Below are records; count how many of their lines contain the word "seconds" and give the number alone.

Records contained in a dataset
---------------
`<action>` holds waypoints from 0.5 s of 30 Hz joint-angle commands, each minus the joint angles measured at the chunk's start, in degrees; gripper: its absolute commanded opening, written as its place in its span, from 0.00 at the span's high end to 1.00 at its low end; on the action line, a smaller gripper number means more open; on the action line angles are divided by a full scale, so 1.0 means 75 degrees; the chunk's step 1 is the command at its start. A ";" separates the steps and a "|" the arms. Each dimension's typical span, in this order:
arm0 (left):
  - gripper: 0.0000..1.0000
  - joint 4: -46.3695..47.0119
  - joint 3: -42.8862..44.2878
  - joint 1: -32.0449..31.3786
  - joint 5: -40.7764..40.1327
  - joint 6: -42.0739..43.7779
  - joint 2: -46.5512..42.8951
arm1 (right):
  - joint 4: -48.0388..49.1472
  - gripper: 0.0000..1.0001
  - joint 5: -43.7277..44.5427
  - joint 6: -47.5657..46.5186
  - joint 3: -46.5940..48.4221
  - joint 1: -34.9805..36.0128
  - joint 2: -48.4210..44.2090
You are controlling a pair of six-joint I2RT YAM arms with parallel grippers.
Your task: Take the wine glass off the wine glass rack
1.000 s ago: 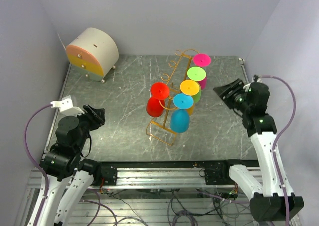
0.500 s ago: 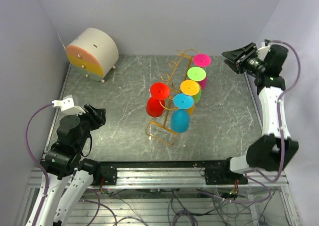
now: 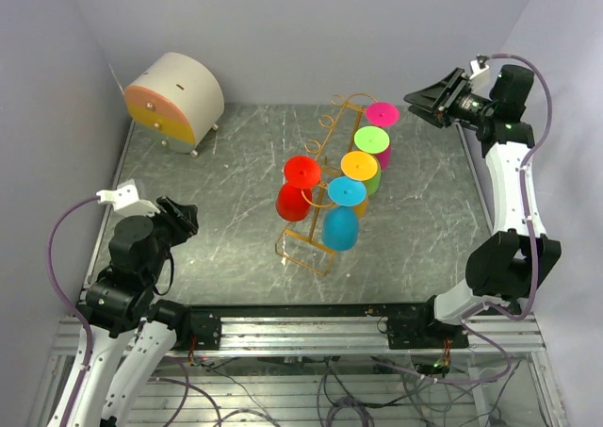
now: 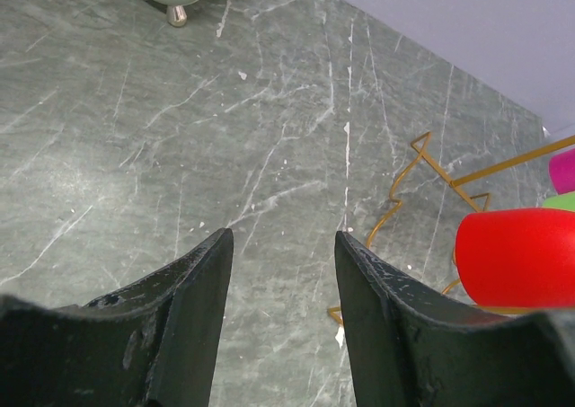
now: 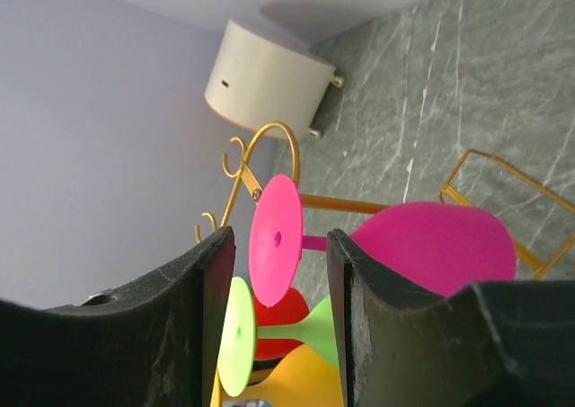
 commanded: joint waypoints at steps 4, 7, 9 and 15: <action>0.40 -0.0056 0.0100 -0.0078 -0.0220 -0.0071 0.0000 | -0.0704 0.55 0.0136 -0.0791 0.0069 0.0473 0.0203; 0.40 -0.0069 0.0105 -0.0078 -0.0232 -0.0083 0.0021 | -0.0661 0.55 0.0077 -0.0864 -0.0028 0.0562 0.0230; 0.40 -0.0074 0.0106 -0.0079 -0.0243 -0.0088 0.0036 | -0.0615 0.55 0.0132 -0.0881 -0.0098 0.0571 0.0171; 0.40 -0.0102 0.0114 -0.0079 -0.0298 -0.0126 0.0029 | -0.0734 0.57 0.0128 -0.0951 -0.0049 0.0623 0.0277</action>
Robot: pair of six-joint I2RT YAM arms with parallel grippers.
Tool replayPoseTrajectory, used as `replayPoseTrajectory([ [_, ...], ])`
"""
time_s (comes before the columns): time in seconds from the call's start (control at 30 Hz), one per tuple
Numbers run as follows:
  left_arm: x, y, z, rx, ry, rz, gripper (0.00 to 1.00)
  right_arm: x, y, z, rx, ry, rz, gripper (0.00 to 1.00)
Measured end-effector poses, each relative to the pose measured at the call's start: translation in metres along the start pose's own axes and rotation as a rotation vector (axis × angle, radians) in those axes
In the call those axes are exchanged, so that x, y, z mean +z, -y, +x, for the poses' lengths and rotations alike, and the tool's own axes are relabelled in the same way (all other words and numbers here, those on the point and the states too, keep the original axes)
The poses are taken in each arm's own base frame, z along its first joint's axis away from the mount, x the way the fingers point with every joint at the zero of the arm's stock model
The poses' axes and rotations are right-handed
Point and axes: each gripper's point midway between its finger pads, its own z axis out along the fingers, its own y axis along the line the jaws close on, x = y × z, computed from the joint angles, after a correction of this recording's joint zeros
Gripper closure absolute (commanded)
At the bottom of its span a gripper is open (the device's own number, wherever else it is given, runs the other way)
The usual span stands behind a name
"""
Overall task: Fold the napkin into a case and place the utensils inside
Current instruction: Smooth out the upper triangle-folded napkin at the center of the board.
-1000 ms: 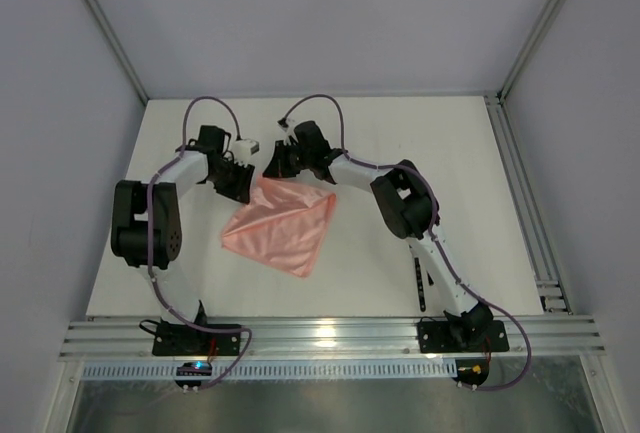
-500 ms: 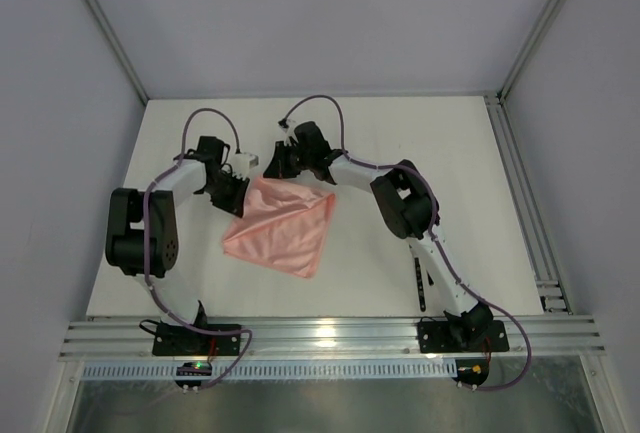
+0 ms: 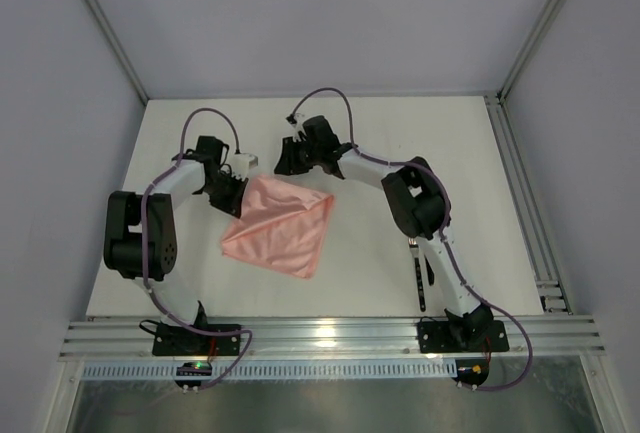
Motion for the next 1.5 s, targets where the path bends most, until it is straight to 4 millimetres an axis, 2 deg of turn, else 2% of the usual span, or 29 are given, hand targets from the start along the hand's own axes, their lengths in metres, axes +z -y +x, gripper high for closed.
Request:
replayPoseTrajectory([
  [0.07, 0.0, 0.001, 0.001, 0.0, -0.004, 0.002, 0.89, -0.003, 0.005, -0.002, 0.001, 0.003, 0.003, 0.68],
  [0.23, 0.0, 0.002, 0.005, -0.001, -0.015, 0.006, 0.84, -0.008, 0.016, 0.001, 0.02, -0.018, 0.014, 0.72],
  [0.5, -0.004, 0.003, 0.007, 0.0, -0.012, -0.001, 0.81, -0.005, 0.006, 0.021, 0.037, -0.089, -0.048, 0.71],
  [0.7, -0.008, 0.001, 0.007, -0.004, -0.007, -0.011, 0.8, -0.005, 0.002, 0.028, 0.042, -0.115, -0.085, 0.71],
  [0.77, -0.009, 0.0, 0.008, -0.008, -0.006, -0.013, 0.82, -0.005, 0.0, 0.03, 0.044, -0.121, -0.097, 0.7],
  [0.8, -0.009, 0.0, 0.009, -0.01, -0.007, -0.013, 0.85, -0.005, 0.0, 0.03, 0.045, -0.124, -0.102, 0.67],
  [1.0, -0.009, 0.001, 0.012, -0.015, -0.017, -0.008, 0.99, -0.005, -0.005, 0.033, 0.052, -0.138, -0.135, 0.67],
  [1.1, -0.009, 0.002, 0.013, -0.016, -0.02, -0.004, 1.0, -0.004, -0.006, 0.035, 0.057, -0.144, -0.144, 0.73],
  [1.23, -0.008, 0.004, 0.016, -0.019, -0.027, 0.003, 1.0, -0.001, -0.006, 0.038, 0.069, -0.153, -0.146, 0.96],
  [1.5, -0.008, 0.007, 0.02, -0.009, -0.038, 0.021, 1.0, 0.0, -0.001, 0.036, 0.11, -0.12, -0.109, 0.96],
])
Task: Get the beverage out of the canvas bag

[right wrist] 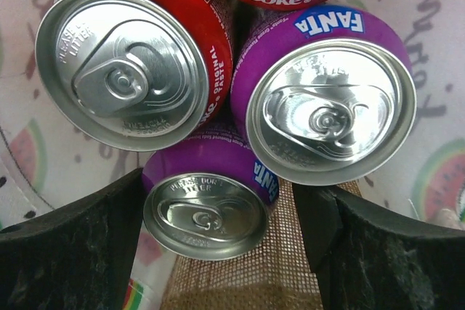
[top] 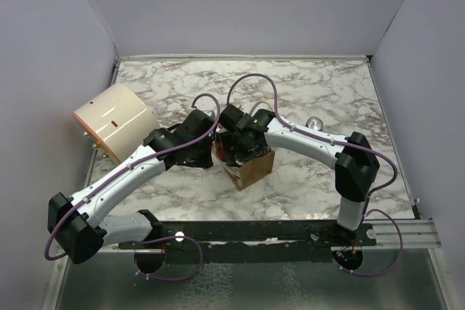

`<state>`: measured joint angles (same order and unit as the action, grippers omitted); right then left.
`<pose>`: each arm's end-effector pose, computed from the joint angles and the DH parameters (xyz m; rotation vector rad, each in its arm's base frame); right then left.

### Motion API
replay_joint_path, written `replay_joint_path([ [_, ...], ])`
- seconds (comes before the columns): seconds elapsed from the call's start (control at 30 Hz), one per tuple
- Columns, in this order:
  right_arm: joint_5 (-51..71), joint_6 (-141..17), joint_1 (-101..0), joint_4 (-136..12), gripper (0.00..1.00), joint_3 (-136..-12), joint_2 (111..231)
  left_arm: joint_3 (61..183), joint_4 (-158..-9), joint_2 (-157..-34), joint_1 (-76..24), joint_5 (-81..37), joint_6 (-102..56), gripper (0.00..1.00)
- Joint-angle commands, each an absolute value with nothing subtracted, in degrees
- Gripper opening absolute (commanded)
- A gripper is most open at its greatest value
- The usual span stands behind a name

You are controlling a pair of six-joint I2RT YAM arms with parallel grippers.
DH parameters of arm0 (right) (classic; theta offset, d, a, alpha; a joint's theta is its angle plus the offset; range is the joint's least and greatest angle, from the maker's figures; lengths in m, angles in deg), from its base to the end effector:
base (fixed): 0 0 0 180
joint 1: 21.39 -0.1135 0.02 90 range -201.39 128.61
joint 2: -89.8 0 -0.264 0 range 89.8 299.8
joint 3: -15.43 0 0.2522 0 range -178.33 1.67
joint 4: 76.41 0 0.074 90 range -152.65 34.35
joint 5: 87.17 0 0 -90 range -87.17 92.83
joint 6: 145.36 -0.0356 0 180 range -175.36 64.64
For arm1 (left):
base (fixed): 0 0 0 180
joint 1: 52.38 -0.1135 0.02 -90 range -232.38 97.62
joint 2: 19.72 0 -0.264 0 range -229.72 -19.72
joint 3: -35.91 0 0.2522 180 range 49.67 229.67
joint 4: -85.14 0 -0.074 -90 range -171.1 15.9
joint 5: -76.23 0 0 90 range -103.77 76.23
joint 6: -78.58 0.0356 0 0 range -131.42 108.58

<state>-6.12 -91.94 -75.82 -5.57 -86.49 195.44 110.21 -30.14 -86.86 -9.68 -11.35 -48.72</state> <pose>0.2208 0.2993 0.2461 -0.4108 2.8101 0.1188 0.1674 -0.1525 0.2957 0.1084 2.6431 -0.4518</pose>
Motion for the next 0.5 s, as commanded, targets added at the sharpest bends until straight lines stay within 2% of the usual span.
replay_joint_path([
  [0.0,-11.92,-92.95,-76.32,-6.77,0.77,-83.77,197.51,109.99,-29.11,-85.04,-10.01,-10.26,-47.33,0.10],
  [0.17,-12.12,-92.39,-76.49,-7.96,0.71,-84.10,198.01,110.22,-29.04,-84.86,-10.03,-10.11,-46.85,0.10],
  [0.33,-12.12,-92.44,-76.83,-6.21,0.47,-85.61,198.18,110.21,-28.98,-84.86,-10.01,-10.08,-46.71,0.10],
  [0.47,-12.67,-92.38,-77.19,-3.38,0.45,-87.54,196.51,109.74,-28.94,-84.18,-10.02,-10.02,-47.19,0.11],
])
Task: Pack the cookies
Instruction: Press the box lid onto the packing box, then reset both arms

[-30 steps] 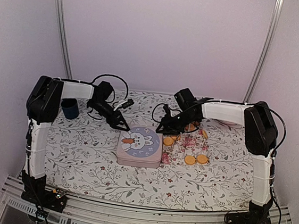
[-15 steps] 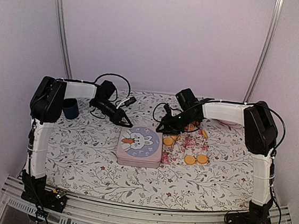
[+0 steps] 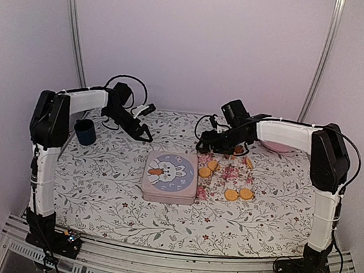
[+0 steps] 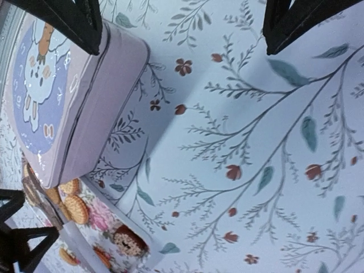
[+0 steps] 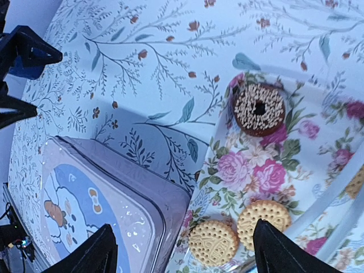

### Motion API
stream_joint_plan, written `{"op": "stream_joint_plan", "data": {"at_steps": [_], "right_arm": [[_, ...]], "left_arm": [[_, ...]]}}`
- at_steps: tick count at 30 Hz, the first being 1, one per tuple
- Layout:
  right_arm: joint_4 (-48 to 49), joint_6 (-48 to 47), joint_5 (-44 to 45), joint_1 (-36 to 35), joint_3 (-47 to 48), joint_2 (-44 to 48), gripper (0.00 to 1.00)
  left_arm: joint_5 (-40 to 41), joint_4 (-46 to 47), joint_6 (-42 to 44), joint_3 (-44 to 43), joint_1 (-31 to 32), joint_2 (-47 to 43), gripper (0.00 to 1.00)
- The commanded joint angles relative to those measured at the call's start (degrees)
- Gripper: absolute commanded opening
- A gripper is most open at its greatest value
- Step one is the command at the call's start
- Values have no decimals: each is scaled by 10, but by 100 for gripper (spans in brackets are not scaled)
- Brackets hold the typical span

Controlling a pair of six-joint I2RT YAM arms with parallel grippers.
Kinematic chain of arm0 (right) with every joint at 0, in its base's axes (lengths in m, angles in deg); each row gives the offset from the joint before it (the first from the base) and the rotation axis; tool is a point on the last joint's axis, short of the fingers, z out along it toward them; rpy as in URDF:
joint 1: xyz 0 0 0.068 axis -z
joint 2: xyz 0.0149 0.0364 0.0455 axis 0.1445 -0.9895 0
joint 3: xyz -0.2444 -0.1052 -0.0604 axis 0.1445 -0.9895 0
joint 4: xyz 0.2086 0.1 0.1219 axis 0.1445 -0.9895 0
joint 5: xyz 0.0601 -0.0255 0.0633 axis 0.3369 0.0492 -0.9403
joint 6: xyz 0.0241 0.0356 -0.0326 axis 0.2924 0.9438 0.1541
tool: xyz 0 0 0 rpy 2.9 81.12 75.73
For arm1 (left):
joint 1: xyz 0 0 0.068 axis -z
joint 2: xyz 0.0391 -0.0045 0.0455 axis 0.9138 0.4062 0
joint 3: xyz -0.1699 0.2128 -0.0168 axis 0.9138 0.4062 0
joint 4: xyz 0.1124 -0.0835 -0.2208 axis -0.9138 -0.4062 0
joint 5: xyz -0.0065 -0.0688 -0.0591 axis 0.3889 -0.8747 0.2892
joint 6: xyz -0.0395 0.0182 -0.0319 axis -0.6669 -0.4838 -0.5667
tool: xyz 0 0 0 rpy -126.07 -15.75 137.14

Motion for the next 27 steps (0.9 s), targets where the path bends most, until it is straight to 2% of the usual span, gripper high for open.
{"op": "stream_joint_plan", "data": {"at_steps": [1,4,7,12,16,19,22,24,27], "right_arm": [[-1,-21,65,8,-6,81,88],[12,-33,102,12,-32,125,100],[57,-46,164,23,-97,192,99],[167,-44,267,79,-248,313,99],[262,-38,341,130,-383,384,99],[320,-48,394,159,-451,405,99],[357,-101,447,177,-488,402,99],[382,-119,449,193,-514,403,99],[460,-129,451,214,-562,419,99]], "left_arm": [[59,-20,-18,-3,-42,-92,99],[69,-23,-18,24,-66,-133,99],[75,50,-43,118,-95,-200,99],[128,345,-123,381,-156,-339,99],[136,666,-162,624,-196,-418,99],[140,895,-194,758,-211,-436,99],[163,1019,-192,823,-214,-427,99],[184,1083,-202,851,-215,-418,99],[189,1098,-202,861,-215,-419,99]]}}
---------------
• Task response: 2